Sunday, March 27, 2016

Pamrih Dalam Melawan Mubazir

Ada satu petuah Kiai saya yang selalu terngiang-ngiang di telingaku kemana pun aku pergi. Dia pada suatu malam dalam kajian kitab Minhajul Abidin, sebuah kitab Imam Al-Ghazali, pernah berkata bahwa mubazir itu hukumannya bukan hanya di akhirat saja, di dunia pun kita akan dihukum dengan cara dipapakan oleh Allah SWT, dimiskinkan.

Petuah itu sangat melekat di kepalaku. Hal ini mungkin karena pola pikirku masih banyak sisi keduniawiannya. Sehingga kata "dipapakan" itu terasa sekali sangat menakutkan bagiku. Tapi, memang, jauh sebelum petuah itu saya dengar, saya memang sangat anti mubazir. Anti buang-buang harta jika tak perlu. Cuma setelah mendengar petuah itu, intensitasnya meningkat.

Sampai sekarang saat aku masih berkutat dengan sekolahku di Taiwan. Perasaan anti mubazir ini senantiasa aku praktikkan dalam kehidupan sehari-hariku selama kuliah.

Pagi, lampu-lampu koridor asrama yang belum mati padahal sinar matahari sudah jauh lebih terang dari lampu-lampu itu. Maka sayalah yang selalu mematikannya. Begitu juga lampu yang ada di lobi laboratorium. Hampir tiap hari saya yang matikan ketika yang lain tak mau menyentuhnya.
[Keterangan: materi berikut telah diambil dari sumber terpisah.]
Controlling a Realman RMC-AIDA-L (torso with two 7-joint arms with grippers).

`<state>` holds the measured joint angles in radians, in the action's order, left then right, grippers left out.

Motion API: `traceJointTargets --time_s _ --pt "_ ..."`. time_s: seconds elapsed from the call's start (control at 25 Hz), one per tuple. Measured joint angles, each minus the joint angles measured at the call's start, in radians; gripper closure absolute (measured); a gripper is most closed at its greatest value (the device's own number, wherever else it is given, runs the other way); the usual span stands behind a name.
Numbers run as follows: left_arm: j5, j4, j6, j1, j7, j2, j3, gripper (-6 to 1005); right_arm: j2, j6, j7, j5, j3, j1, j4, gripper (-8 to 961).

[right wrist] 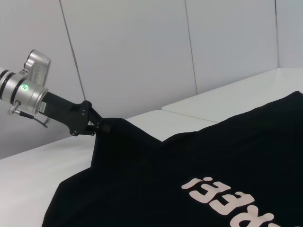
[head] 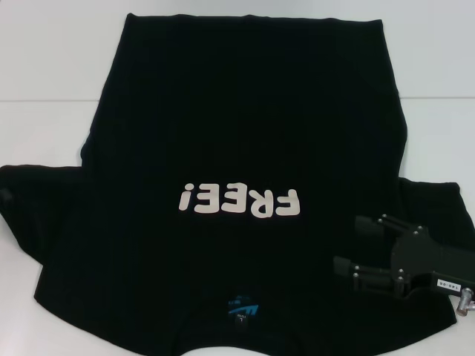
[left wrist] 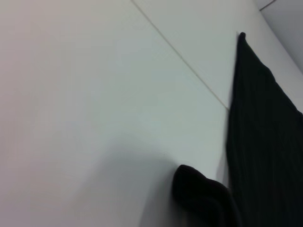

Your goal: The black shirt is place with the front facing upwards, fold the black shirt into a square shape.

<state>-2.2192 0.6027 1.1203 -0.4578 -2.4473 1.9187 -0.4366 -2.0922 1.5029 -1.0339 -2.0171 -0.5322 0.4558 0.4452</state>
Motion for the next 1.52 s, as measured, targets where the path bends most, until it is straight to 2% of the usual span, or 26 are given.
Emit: traceJointTargets --time_s 0.28,0.44,0.76,1.04,1.32,1.52 --pt "0.000 0.000 0.003 -0.014 -0.005 -0.009 0.000 966 0.000 0.001 0.000 0.000 0.000 0.003 -0.004 25" --pt "0.000 0.004 0.049 -0.029 -0.028 -0.025 0.001 966 0.000 0.002 0.000 0.000 0.000 0.003 -0.005 26" --pt "-0.005 0.045 0.153 -0.065 -0.058 -0.025 -0.010 964 -0.003 0.002 0.000 0.000 0.000 0.008 -0.005 27" --pt "-0.012 0.058 0.128 -0.071 -0.061 -0.043 -0.022 963 -0.003 0.002 0.000 0.000 0.000 0.012 -0.006 28" --pt "-0.013 0.055 0.133 -0.071 -0.061 -0.037 -0.030 962 -0.003 -0.001 -0.001 0.000 0.000 0.015 -0.007 29" --pt "-0.007 0.049 0.146 -0.086 -0.076 -0.015 -0.049 961 -0.003 -0.001 -0.002 0.000 0.000 0.018 -0.007 30"
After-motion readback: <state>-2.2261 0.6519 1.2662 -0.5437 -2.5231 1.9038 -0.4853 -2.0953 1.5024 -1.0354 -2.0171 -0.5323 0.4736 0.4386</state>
Cuma, ada yang unik yang aku niatkan sebelum mematikan lampu-lampu yang tidak perlu itu. Saya selalu berdoa dalam hati, "Ya Allah, Engkau tahu sampai kapan lampu yang tak perlu ini menyala seandainya aku tidak mematikannya. Dan berapa pula energi yang akan dihabiskan untuk menyalakan lampu ini. Maka, dengan aku mematikannya, limpahkanlah energi yang urung terbuang itu dalam bentuk rezeki-Mu kepadaku." Tak...! Tek...! Aku mematikan lampu-lampu itu.

Memang tingkahku ini mungkin dipandang lugu bagi sebagian orang. Tapi bagiku yang paling penting adalah nikmat Allah berupa energi listrik tak terbuang percuma. Sekalipun energi listrik di Taiwan berlebih. Dan tak ada istilah mati listrik karena kekurangan daya di sini. Hampir tiga tahun di Taiwan, baru tiga kali mati listrik. Itu pun karena ada kegiatan perbaikan jaringan.
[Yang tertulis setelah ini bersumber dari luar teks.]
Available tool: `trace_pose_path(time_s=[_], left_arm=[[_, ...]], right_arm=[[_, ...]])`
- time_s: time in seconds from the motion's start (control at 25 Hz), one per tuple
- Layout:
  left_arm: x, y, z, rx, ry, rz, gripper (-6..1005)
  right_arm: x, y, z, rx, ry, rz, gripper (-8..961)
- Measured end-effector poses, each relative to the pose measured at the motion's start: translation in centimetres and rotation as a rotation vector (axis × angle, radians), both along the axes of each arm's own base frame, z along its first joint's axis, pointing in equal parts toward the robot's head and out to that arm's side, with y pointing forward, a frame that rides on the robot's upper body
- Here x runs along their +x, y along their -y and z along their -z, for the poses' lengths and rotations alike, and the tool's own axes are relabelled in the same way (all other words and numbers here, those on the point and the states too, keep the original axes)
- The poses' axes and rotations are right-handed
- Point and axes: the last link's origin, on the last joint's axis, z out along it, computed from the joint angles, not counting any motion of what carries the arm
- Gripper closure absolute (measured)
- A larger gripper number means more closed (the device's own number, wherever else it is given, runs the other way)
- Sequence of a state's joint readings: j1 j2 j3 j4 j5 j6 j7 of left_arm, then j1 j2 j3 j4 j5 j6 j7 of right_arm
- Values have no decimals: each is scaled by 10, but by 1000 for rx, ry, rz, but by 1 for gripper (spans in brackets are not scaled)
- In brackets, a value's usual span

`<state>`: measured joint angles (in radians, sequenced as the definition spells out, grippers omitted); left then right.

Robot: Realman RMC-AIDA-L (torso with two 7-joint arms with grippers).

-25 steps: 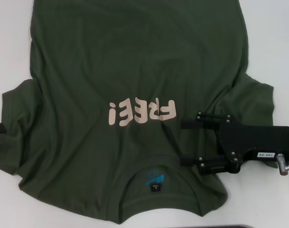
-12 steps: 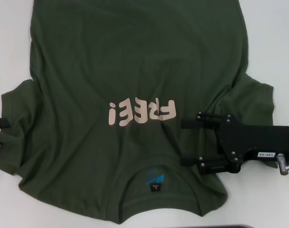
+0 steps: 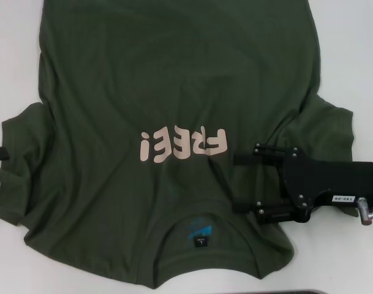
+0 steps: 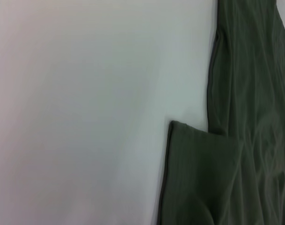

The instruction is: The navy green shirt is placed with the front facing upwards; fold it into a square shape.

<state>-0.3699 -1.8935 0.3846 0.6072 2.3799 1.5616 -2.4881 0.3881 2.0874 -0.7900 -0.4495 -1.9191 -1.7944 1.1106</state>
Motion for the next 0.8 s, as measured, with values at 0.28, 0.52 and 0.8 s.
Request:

Itu dalam hal listrik. Dalam masalah makanan, lebih ketat lagi. Aku sangat menghindari membuang-buang makanan. Bagi saya itu mubazir kelas satu. Mengambil makanan banyak-banyak, baru setengah dimakan terus ditingalkan begitu saja di piring dan selanjutnya ke tong sampahlah tempatnya. Menyedihkan.
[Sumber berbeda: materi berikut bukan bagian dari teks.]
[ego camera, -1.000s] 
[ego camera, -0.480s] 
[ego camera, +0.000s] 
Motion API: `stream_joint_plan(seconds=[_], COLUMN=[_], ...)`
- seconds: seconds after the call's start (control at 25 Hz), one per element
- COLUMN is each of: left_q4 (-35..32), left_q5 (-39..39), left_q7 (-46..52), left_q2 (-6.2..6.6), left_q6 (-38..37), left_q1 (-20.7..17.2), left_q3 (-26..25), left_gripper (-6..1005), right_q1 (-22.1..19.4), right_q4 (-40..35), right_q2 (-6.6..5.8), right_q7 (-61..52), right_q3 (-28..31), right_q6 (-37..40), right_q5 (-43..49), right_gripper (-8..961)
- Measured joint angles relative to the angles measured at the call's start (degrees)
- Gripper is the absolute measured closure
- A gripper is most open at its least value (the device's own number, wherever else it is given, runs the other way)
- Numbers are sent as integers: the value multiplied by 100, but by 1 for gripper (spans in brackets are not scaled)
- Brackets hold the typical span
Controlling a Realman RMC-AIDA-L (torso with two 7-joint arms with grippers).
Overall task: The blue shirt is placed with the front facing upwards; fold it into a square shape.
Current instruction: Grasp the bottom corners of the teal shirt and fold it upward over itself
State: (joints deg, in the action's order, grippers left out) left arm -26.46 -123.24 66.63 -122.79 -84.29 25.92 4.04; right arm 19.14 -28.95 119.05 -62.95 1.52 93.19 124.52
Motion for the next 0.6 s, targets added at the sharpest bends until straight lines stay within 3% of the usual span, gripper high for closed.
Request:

Untungnya, di Taiwan ini, budaya membawa pulang makanan di warung/restoran yang tak habis kita makan itu hal biasa. Misalnya begini, di restoran kita telah memesan makanan ini-itu. Namun, setelah acara makan usai, makanan-makanan itu ada yang tertinggal. Tak habis termakan. Nah, kita bisa bilang ke pelayan restoran untuk membungkusnya. Mereka dengan senang hati akan melayaninya. Tak canggung sedikit pun, karena memang ini biasa dilakukan di sini.